When it comes to multivitamins, the most popular dietary supplements sold in America, which contain 10 to 30 vitamins and minerals, a report suggests they shouldn't be as popular.

In the Women's Health Initiative, a long-term study performed to identify risk factors for cancer, heart disease and bone health in postmenopausal women, the researchers tracked 161,808 female participants of white, black, Hispanic, Asian and American Indian origin that had been followed for an average of nearly eight years.

Overall, 41.5 % of study participants took some version of a multivitamin. Those women were more likely to be white and college-educated, live in the West, exercise and have a lower body mass index.

However, these women, who took multivitamins, weren't any more likely to ward off a diagnosis of breast, ovarian, lung, stomach, bladder, kidney, colorectal or endometrial cancer than were women who hadn’t taken the multivitamins.

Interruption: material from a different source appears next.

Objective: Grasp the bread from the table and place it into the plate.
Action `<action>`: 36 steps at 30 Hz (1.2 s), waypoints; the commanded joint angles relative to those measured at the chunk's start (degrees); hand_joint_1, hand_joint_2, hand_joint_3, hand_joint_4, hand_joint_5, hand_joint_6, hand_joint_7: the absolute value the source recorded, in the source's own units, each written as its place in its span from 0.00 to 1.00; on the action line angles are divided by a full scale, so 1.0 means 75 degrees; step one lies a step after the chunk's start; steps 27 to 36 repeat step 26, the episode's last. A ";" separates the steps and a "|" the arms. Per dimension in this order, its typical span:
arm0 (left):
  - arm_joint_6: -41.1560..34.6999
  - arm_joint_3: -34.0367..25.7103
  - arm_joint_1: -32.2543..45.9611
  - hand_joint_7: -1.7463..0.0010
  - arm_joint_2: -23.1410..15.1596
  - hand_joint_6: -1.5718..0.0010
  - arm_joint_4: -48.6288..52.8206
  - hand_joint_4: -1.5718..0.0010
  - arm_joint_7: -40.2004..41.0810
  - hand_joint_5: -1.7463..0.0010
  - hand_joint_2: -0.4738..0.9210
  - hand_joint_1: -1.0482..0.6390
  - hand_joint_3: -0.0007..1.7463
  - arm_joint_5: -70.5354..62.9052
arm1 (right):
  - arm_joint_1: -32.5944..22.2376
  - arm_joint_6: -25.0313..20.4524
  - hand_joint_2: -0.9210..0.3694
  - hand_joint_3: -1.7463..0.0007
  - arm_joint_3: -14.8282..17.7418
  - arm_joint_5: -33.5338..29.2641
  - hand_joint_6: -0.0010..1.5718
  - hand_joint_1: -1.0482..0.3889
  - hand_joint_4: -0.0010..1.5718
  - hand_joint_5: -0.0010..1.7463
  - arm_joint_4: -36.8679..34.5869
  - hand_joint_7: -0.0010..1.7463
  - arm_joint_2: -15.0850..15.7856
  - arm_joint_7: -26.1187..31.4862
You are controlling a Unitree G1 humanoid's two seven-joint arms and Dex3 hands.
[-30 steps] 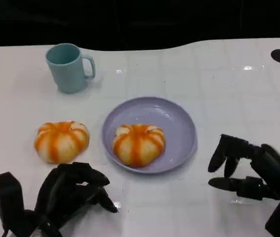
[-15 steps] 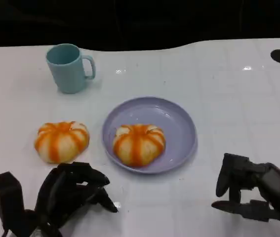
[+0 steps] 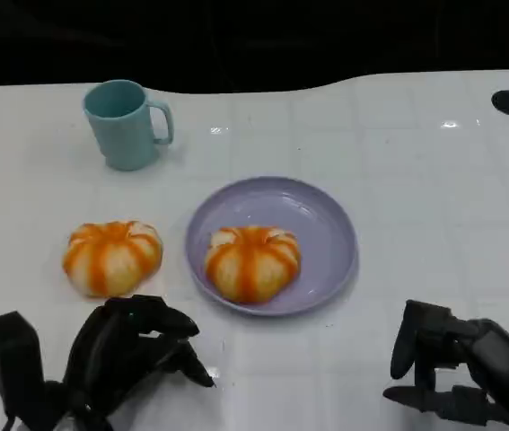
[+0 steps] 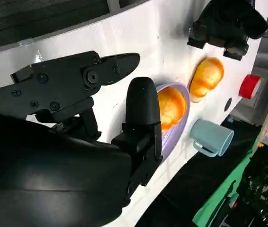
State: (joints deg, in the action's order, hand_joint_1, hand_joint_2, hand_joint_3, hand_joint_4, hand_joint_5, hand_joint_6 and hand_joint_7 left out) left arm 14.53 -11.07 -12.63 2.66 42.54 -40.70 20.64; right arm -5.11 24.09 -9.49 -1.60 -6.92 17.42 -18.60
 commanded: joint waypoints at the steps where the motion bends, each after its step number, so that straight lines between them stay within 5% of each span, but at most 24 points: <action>1: -0.0068 -0.0012 0.0081 0.87 -0.0159 0.00 -0.0148 0.00 -0.0043 0.66 0.83 0.00 0.00 0.0039 | 0.0060 0.0513 0.00 0.89 0.0064 -0.0224 0.30 0.45 0.39 1.00 -0.0315 0.92 0.0016 0.0025; 9: -0.0016 -0.0014 0.0075 0.87 -0.0169 0.00 -0.0130 0.00 -0.0079 0.66 0.84 0.00 0.00 0.0035 | 0.0237 0.0943 0.00 0.89 0.0099 -0.0572 0.38 0.43 0.41 0.99 -0.0718 0.82 -0.0036 0.0203; 36: -0.0033 -0.0045 0.0055 0.87 -0.0198 0.00 -0.0088 0.00 -0.0083 0.66 0.84 0.00 0.00 0.0056 | 0.0337 0.1111 0.00 0.90 0.0131 -0.0466 0.39 0.45 0.41 0.99 -0.0835 0.82 -0.0118 0.0138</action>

Multivitamins haven’t either been found helpful in preventing heart attacks, strokes, blood clots or reducing the risk of death from any cause during the study period.

One modest benefit has been found though by the researchers. The 3,741 women who took stress multivitamins, formulations with higher doses of several B vitamins along with an extra jolt of vitamin C, were 25% less likely to have a heart attack. No other correlations between vitamins and health outcomes were statistically significant.

The study authors conclude on the basis of the convincing evidence that the usage of multivitamins has little or no influence on the risk of common cancers, cardiovascular disease or total mortality in postmenopausal women.


I think in the western world where those high profile studies were conducted, foods are plentiful, and people pretty much got all the vitamins that they need from the foods that they eat. So taking multivitamins would not have decreased their chances of getting cancer, heart and bone diseases. On the other hand, I think multivitamins would have made a difference in developing countries where nutritional deficiency and starvation are the norms.